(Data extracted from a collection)
______________________________
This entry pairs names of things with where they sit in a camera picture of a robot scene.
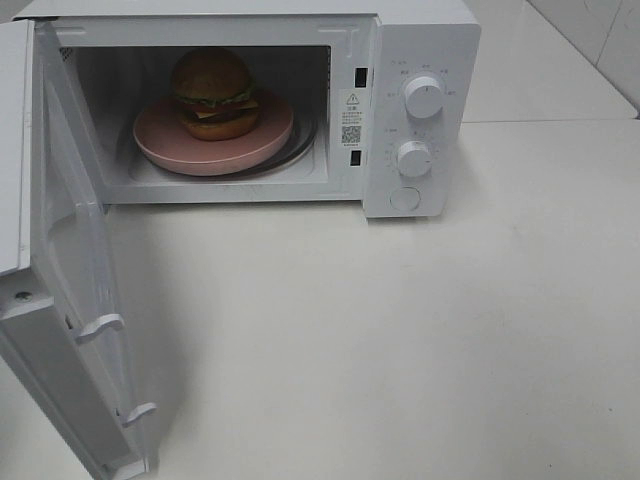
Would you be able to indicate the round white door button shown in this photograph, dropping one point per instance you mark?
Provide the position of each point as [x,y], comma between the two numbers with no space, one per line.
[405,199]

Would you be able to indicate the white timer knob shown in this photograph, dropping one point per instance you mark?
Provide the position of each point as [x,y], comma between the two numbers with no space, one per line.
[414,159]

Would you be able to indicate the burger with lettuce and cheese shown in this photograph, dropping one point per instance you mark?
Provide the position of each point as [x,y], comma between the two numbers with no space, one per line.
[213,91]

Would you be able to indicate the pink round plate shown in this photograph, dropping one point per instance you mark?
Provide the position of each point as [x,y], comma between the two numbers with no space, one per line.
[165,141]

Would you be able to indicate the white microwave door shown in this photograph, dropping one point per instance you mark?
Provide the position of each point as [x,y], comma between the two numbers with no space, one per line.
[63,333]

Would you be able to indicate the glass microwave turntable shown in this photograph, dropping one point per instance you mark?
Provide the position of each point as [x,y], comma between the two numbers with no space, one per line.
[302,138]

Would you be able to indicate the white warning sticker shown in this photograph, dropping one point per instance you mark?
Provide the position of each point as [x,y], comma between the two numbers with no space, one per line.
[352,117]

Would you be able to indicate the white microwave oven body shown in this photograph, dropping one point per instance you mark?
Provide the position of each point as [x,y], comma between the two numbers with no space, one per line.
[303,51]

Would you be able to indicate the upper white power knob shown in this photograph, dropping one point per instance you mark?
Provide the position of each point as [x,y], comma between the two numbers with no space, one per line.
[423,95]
______________________________
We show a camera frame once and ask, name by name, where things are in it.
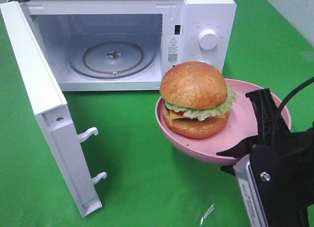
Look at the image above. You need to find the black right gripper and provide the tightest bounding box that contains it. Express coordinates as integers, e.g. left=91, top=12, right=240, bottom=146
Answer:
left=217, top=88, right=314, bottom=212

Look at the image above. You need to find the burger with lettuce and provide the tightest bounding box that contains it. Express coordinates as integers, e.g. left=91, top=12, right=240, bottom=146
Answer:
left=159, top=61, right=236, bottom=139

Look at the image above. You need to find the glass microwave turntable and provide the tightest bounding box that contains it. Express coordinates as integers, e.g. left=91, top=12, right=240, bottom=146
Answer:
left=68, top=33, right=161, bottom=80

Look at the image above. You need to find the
______________________________
Find every line in the records that uses the string "things", then copy it.

RESPONSE AREA:
This entry pairs names of things with where they sit in a camera picture of a robot scene.
We show a camera frame once and ask, name by name, where things are in it.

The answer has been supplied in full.